_TASK_
Extract all records. Keep each one exact.
[[ THE DATA open ]]
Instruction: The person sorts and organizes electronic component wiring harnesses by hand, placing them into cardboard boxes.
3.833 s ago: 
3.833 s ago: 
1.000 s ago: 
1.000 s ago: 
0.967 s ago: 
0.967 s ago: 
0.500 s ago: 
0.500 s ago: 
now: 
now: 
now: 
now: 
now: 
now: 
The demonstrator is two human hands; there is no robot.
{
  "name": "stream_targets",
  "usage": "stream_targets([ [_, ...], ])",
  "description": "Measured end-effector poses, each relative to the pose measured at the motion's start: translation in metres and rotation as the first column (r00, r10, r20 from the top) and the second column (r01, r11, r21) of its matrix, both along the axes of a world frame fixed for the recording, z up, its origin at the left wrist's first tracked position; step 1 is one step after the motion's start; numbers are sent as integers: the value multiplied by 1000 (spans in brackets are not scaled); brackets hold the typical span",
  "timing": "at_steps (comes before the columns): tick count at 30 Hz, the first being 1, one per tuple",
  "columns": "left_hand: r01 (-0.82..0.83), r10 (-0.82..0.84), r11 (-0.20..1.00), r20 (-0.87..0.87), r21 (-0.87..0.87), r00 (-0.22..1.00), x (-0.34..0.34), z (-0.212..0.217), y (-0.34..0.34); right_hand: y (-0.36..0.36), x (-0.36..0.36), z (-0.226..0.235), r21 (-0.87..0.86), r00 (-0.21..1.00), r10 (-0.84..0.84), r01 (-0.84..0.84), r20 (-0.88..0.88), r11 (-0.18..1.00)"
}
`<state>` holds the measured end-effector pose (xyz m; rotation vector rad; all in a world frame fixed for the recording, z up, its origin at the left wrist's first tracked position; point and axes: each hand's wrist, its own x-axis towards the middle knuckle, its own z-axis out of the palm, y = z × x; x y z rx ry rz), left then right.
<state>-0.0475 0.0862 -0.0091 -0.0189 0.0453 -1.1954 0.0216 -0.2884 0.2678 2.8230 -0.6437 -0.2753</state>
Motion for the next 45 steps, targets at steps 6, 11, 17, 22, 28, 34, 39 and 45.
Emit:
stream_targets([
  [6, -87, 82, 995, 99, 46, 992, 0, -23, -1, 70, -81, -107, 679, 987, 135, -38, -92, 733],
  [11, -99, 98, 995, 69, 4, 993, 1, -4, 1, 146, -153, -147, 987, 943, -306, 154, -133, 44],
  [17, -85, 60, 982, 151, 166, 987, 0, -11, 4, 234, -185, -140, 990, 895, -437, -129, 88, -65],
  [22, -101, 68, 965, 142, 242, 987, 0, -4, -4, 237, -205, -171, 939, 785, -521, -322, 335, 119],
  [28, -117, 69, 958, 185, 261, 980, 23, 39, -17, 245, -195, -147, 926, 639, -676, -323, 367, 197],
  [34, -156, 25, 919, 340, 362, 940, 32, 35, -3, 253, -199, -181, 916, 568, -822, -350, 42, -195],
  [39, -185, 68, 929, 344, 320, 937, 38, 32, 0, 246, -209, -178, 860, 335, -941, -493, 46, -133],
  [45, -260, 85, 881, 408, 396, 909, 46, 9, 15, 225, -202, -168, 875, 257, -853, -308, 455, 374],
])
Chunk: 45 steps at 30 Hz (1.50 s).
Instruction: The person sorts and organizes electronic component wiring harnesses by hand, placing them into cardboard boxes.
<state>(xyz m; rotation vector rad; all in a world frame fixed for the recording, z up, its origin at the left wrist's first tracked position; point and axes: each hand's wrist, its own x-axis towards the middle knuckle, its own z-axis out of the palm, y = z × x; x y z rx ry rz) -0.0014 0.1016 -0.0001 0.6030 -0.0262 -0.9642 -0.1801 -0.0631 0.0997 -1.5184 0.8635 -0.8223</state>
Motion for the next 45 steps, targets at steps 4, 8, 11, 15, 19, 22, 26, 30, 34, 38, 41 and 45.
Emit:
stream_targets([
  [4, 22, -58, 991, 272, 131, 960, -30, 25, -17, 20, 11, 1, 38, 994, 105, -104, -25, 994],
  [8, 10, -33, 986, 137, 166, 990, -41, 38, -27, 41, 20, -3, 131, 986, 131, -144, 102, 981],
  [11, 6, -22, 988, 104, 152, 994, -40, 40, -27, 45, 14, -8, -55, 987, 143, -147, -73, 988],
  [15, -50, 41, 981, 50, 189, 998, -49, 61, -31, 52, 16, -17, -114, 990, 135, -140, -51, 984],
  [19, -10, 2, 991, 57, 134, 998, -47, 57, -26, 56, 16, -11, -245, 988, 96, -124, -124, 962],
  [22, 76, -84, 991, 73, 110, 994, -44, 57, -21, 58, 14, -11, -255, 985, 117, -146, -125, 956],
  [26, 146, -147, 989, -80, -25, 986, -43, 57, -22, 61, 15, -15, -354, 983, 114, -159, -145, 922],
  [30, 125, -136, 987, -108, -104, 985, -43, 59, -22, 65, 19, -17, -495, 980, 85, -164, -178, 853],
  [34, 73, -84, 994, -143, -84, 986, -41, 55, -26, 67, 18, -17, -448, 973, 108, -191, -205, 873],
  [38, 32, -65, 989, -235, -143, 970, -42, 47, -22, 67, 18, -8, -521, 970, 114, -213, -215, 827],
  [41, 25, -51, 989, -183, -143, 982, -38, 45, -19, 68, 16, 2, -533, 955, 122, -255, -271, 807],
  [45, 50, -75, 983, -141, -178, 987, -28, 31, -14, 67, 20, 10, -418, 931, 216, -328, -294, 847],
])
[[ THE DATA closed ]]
_SOLUTION TO THIS PROBLEM_
Instruction: The person sorts and organizes electronic component wiring harnesses by hand, placing them into cardboard boxes.
3.833 s ago: 
3.833 s ago: 
1.000 s ago: 
1.000 s ago: 
0.967 s ago: 
0.967 s ago: 
0.500 s ago: 
0.500 s ago: 
now: 
now: 
now: 
now: 
now: 
now: 
The demonstrator is two human hands; there is no robot.
{
  "name": "stream_targets",
  "usage": "stream_targets([ [_, ...], ])",
  "description": "Measured end-effector poses, each relative to the pose measured at the motion's start: translation in metres and rotation as the first column (r00, r10, r20 from the top) and the second column (r01, r11, r21) of its matrix, both along the axes of a world frame fixed for the recording, z up, its origin at the left wrist's first tracked position; step 1 is one step after the motion's start; numbers are sent as integers: the value multiplied by 1000 (spans in brackets are not scaled); brackets hold the typical span",
  "timing": "at_steps (comes before the columns): tick count at 30 Hz, the first being 1, one per tuple",
  "columns": "left_hand: r01 (-0.82..0.83), r10 (-0.82..0.84), r11 (-0.20..1.00), r20 (-0.87..0.87), r21 (-0.87..0.87), r00 (-0.22..1.00), x (-0.34..0.34), z (-0.212..0.217), y (-0.34..0.34); right_hand: y (-0.36..0.36), x (-0.36..0.36), z (-0.226..0.235), r21 (-0.87..0.86), r00 (-0.21..1.00), r10 (-0.84..0.84), r01 (-0.84..0.84), r20 (-0.88..0.88), r11 (-0.18..1.00)"
}
`<state>` holds the measured end-effector pose (xyz m; rotation vector rad; all in a world frame fixed for the recording, z up, its origin at the left wrist's first tracked position; point and axes: each hand's wrist, its own x-axis towards the middle knuckle, its own z-axis out of the palm, y = z × x; x y z rx ry rz), left then right.
<state>-0.0475 0.0862 -0.0091 -0.0189 0.0453 -1.1954 0.0216 -0.2884 0.2678 2.8230 -0.6437 -0.2753</state>
Motion for the next 45 steps, targets at steps 6, 11, 17, 22, 28, 34, 39 and 45.
Emit:
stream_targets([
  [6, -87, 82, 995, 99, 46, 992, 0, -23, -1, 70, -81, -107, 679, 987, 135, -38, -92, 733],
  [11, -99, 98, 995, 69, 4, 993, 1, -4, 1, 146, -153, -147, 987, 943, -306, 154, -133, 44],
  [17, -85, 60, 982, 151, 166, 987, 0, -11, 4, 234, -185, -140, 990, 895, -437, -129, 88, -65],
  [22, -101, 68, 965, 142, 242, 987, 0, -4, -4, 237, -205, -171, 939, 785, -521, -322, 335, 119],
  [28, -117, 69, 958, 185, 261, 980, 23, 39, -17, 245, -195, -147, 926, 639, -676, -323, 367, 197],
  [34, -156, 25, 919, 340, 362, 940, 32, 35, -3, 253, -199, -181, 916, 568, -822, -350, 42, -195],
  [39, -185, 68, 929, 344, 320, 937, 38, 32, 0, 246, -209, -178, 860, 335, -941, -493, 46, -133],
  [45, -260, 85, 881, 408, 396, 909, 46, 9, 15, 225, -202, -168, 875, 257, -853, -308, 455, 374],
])
Chunk: 45 steps at 30 Hz (1.50 s).
Instruction: The person sorts and organizes electronic component wiring harnesses by hand, placing them into cardboard boxes.
<state>(xyz m; rotation vector rad; all in a world frame fixed for the recording, z up, its origin at the left wrist's first tracked position; point and axes: each hand's wrist, its own x-axis towards the middle knuckle, its own z-axis out of the palm, y = z × x; x y z rx ry rz) -0.0014 0.1016 -0.0001 0.6030 -0.0262 -0.9642 -0.1801 -0.0631 0.0997 -1.5184 0.8635 -0.8223</state>
Motion for the next 45 steps, targets at steps 4, 8, 11, 15, 19, 22, 26, 30, 34, 38, 41 and 45.
Emit:
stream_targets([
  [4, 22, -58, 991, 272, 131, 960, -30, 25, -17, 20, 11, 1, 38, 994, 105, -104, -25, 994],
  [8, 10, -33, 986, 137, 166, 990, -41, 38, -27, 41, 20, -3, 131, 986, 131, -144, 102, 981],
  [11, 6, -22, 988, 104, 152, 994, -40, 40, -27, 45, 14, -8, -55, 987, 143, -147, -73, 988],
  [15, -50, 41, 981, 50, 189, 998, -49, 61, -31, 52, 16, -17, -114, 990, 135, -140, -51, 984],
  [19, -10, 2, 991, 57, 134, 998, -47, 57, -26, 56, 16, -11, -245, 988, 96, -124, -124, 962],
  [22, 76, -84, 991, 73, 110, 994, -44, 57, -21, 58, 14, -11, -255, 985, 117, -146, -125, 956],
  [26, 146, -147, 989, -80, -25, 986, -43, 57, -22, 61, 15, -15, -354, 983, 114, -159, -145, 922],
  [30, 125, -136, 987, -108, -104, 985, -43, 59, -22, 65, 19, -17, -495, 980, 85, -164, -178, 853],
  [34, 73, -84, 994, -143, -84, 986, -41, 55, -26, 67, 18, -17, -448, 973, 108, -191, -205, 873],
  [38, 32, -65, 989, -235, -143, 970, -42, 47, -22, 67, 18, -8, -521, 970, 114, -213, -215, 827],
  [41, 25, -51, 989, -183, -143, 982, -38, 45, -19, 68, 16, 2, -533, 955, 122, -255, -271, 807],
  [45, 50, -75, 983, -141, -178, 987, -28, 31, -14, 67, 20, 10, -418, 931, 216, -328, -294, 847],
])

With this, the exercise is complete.